Sesungguhnya pengadilan merupakan suatu kewajiban yang tidak dapat diganggu gugat dan sunnah yang harus diikuti. Oleh karena itu gunakan akalmu, pemahamanmu dan banyaklah berdzikir. Ketahuilah! Apabila seseorang datang menunjukkan kepadamu sebuah bukti, maka putuskan kasusnya jika kamu dapat memahaminya dan laksanakan keputusan tersebut. Sebab tidak ada gunanya berbicara benar, namun tidak dilaksanakan. Tunjukkan sikap wibawa di wajahmu, di majelismu dan dalam pengadilanmu, sehingga orang-orang hartawan [bangsawan] tidak lagi berharap kamu berbuat aniaya dan orang lemah tidak putus asa akan keadilan yang kamu tegakkan. Bukti harus diajukan oleh yang memberi dakwaan sementara sumpah diucapkan oleh orang yang mengingkari dakwaan tersebut. Damai itu dibolehkan selama tidak untuk menghalalkan yang haram dan mengharamkan yang halal. Barangsiapa menyatakan hak milik untuk sesuatu yang tidak ada di tempatnya atau sesuatu yang ada di tempatnya, maka beri ia waktu hingga ia datang membawa bukti. Jika ia mampu memberikan bukti yang autentik maka berikan hak tersebut kepadanya. Jika ternyata tidak ada bukti maka kamu minta dari pendakwa agar merelakannya. Karena hal itu tepat untuk si pendakwa dan lebih baik untuk orang yang buta. Tidak masalah sekiranya kamu menarik keputusan yang pernah kamu putuskan dan beralih pada keputusan baru yang engkau yakini kebenarannya. Sebab kembali kepada kebenaran lebih baik dari pada bertahan dalam kebatilan.

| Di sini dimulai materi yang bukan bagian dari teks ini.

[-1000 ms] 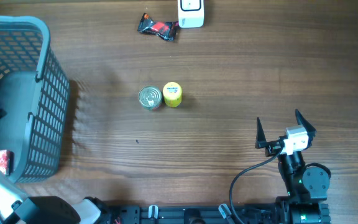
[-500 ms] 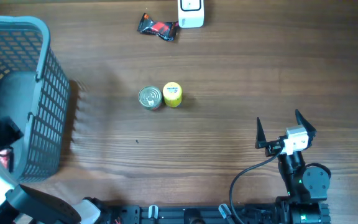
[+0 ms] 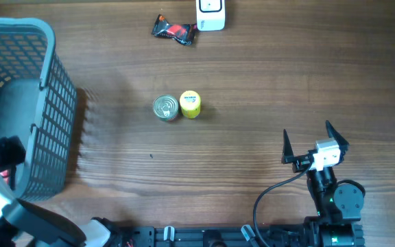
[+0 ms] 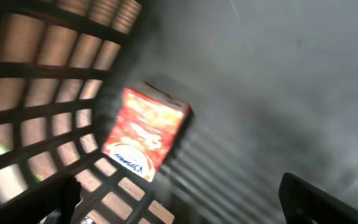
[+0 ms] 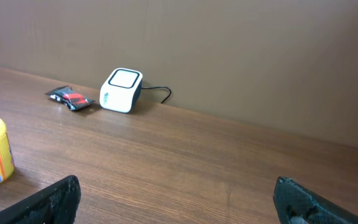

Pahami benar-benar perkara yang masih engkau ragukan yang tidak tercantum dalam Al-Qur’an dan sunnah Rasulullah Shallallahu Alaihi wa Sallam, kenali sifat dan persamaan kasus dengan dalil yang ada lantas simpulkan hukum dengan cara mengqiyas dengan dalil yang sudah ada dan pegang keputusan yang lebih dekat kepada dan lebih mirip dengan kebenaran.

Semua orang muslim itu adil, kecuali orang yang pernah dijatuhi hukuman dera, atau seseorang yang pernah memberi persaksian palsu, atau yang ada hubungan wala’ (terhadap si terdakwa), atau ada hubungan nasab dan kerabat. Karena hal-hal yang rahasia diserahkan kepada Allah. Batalkan bukti (pendawa) dengan sumpah (si terdakwa).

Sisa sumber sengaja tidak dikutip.